– Михаил, – твой проект, тебе и испытывать мост на прочность, – решили мужики. Кедров, волнуясь, забирается в кабину С-100.
Трактор медленно приближается к реке. Вот он уже на мосту – осторожный, как кошка проходит середину.
– Ещё, ещё немножко, – слышны напряжённые голоса из толпы. Последний метр и трактор, наклонившись вперёд, сходит с моста.
– Ура! – кричат все. Довольный от переполняемых чувств выполненного долга, Михаил выскакивает из кабины, забыв заглушить мотор. И С-100 уже без тракториста продолжает движение в горку по наклонной дороге.
– Папа, папа! – кричит Серёжка, показывая в сторону трактора. Отец, понимая свою оплошность, догоняет громоздкую машину, ловко прыгая в неё, выключает двигатель.
Это были редкие минуты, когда взрослые люди улыбались и смеялись вместе с детьми.
Основным местом скопления людей являлась площадь рабочего посёлка. Вокруг неё располагались – контора, магазин, колодец и длинный барак, в котором жили, в основном, одинокие завербованные рабочие. Выйдя из дома, Сергей услышал шум и крики.
– Опять драка, – подумал он, ускоряя шаг.
Двое хорошо поддатых парней, вероятно, не выяснив до конца отношения за столом, решили продолжить на улице. Дрались жестоко. Кулачный бой сменялся градом пинков на упавшего соперника. Покрытые песком и кровью разорванные белоснежные майки превратились в лохмотья. Удручающую картину добавляли разбитые лица. Все ахнули, когда один из драчунов, вырвав штакетник с гвоздями, стал бить, катающегося по земле поверженного. Серёжка шептал:
«Только не стороной с торчащими гвоздями, только не гвоздями».
Драка внезапно начавшаяся, также быстро и закончилась. И мужики, как ни в чём не бывало, пошатываясь, один за другим направились в барак. Спокойно разошлись и зеваки.

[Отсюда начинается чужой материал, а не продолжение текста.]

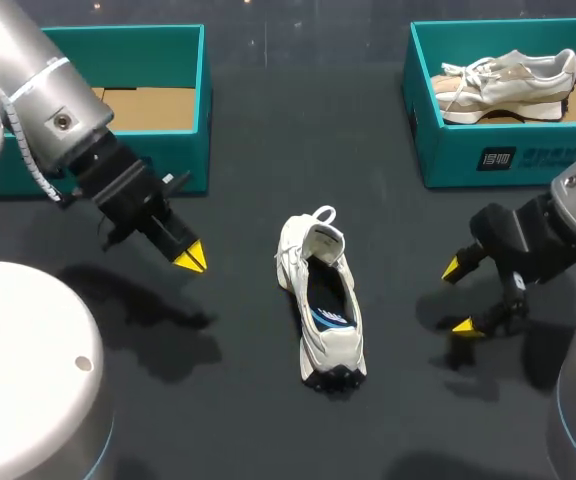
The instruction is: Take the shoe out of the shoebox, open the shoe tongue, remove and reinsert the insole, then place the shoe into the shoebox
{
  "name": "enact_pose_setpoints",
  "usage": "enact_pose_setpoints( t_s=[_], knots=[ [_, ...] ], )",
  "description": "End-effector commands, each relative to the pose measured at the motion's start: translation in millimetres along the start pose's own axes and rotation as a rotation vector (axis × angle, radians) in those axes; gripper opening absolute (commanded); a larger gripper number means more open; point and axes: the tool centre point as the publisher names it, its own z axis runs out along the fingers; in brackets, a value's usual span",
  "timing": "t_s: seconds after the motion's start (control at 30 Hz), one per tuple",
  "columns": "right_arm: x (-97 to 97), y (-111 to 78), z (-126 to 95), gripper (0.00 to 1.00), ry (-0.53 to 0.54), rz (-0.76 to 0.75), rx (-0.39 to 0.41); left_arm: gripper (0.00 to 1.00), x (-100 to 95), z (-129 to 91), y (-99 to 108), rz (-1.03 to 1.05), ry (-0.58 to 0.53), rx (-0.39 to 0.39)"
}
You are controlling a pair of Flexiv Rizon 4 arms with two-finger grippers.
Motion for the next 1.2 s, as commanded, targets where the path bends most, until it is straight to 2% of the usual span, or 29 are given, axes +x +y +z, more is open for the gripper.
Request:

Вероятно, тяжёлая жизнь, страх за себя, за своих детей приучили людей к безмолвному восприятию всего происходящего.
Уже точно никто не скажет, когда же появились литовцы в Пихтовке, или перед войной или после неё.
Петраускасы: Кястас, его жена Паулина Петраускене, их дети – сын Марюс Петраускас и уже, родившаяся в посёлке, дочь Катрина Петраускайте, болезненно перенесли ссылку в Сибирь. Особенно тяжело переживал глава семейства. Он когда-то зажиточный человек на своей Родине, здесь чувствовал себя изгоем. В свободные минуты от ручного каторжного труда в лесу, Кястас уходил далеко от дома к озеру и часами глядел на гладкую и спокойную водную поверхность. Возможно, на какое-то время северная природа успокаивала его, но только на какое-то время.